Every line from the first in the listing below to the line containing "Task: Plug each" is to be repeated exactly, and no line past it.

● **GIVEN RECORDS**:
■ ■ ■ ■ ■

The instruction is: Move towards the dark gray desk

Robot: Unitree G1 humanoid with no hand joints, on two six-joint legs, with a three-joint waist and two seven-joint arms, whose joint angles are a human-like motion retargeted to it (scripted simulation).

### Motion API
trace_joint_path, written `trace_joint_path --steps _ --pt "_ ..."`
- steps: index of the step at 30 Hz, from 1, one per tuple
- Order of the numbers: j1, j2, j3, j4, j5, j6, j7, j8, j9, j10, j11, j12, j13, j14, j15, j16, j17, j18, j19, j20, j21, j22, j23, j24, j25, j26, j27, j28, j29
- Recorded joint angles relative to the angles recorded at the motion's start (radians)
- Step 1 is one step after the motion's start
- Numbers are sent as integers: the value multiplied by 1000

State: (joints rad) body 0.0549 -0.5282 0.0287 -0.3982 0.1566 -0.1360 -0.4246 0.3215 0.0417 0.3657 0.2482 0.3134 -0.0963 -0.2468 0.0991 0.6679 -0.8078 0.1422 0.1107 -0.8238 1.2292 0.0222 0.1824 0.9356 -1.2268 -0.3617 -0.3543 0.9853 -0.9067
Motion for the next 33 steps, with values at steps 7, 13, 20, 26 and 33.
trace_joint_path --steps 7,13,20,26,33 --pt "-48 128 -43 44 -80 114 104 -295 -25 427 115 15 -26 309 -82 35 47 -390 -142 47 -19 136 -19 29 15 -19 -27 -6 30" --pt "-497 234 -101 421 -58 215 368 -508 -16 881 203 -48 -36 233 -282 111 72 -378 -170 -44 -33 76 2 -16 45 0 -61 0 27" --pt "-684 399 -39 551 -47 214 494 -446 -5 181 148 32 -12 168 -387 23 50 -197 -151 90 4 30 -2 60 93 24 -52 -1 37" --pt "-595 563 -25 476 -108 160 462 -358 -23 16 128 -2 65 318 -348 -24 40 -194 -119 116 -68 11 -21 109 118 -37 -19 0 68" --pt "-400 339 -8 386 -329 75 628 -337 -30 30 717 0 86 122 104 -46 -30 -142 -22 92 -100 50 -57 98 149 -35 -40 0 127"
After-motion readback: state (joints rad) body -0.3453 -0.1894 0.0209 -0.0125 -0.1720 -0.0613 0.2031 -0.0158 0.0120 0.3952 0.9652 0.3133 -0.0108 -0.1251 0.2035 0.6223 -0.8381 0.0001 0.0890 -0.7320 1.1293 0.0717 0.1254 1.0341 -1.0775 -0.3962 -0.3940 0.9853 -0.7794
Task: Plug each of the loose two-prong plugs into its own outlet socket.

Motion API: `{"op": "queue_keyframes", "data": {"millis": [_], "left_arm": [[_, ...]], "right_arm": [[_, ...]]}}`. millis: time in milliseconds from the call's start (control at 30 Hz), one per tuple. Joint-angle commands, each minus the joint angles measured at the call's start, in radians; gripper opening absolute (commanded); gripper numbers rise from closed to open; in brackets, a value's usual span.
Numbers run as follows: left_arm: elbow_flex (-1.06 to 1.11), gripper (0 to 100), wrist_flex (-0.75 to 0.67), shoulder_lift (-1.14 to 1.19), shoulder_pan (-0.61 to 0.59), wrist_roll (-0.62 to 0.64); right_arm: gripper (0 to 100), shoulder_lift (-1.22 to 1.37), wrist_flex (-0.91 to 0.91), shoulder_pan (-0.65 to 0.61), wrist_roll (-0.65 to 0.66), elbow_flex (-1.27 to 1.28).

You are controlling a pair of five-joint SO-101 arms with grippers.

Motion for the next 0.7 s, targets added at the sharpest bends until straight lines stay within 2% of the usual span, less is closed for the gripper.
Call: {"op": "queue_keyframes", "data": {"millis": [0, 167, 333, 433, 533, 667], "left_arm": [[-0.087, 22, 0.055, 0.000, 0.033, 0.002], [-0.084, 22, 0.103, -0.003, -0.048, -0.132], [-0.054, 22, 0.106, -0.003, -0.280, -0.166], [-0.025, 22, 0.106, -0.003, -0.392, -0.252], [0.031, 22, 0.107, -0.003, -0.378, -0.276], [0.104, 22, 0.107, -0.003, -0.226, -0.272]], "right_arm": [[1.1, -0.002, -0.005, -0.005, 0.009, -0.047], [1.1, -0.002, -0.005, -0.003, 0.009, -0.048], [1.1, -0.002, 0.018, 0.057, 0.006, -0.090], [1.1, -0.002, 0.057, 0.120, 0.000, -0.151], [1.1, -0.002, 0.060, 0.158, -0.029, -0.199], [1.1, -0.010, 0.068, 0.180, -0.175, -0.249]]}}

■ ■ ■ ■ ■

● **EXERCISE RESPONSE**:
The instruction is: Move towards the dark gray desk

Robot: Unitree G1 humanoid with no hand joints, on two six-joint legs, with a three-joint waist and two seven-joint arms, whose joint angles are a human-like motion retargeted to it (scripted simulation).

### Motion API
trace_joint_path, written `trace_joint_path --steps _ --pt "_ ..."`
- steps: index of the step at 30 Hz, from 1, one per tuple
- Order of the numbers: j1, j2, j3, j4, j5, j6, j7, j8, j9, j10, j11, j12, j13, j14, j15, j16, j17, j18, j19, j20, j21, j22, j23, j24, j25, j26, j27, j28, j29
- Recorded joint angles relative to the angles recorded at the motion's start (radians)
- Step 1 is one step after the motion's start
- Numbers are sent as integers: the value multiplied by 1000

State: (joints rad) body 0.0549 -0.5282 0.0287 -0.3982 0.1566 -0.1360 -0.4246 0.3215 0.0417 0.3657 0.2482 0.3134 -0.0963 -0.2468 0.0991 0.6679 -0.8078 0.1422 0.1107 -0.8238 1.2292 0.0222 0.1824 0.9356 -1.2268 -0.3617 -0.3543 0.9853 -0.9067
Motion for the next 33 steps, with values at steps 7, 13, 20, 26 and 33.
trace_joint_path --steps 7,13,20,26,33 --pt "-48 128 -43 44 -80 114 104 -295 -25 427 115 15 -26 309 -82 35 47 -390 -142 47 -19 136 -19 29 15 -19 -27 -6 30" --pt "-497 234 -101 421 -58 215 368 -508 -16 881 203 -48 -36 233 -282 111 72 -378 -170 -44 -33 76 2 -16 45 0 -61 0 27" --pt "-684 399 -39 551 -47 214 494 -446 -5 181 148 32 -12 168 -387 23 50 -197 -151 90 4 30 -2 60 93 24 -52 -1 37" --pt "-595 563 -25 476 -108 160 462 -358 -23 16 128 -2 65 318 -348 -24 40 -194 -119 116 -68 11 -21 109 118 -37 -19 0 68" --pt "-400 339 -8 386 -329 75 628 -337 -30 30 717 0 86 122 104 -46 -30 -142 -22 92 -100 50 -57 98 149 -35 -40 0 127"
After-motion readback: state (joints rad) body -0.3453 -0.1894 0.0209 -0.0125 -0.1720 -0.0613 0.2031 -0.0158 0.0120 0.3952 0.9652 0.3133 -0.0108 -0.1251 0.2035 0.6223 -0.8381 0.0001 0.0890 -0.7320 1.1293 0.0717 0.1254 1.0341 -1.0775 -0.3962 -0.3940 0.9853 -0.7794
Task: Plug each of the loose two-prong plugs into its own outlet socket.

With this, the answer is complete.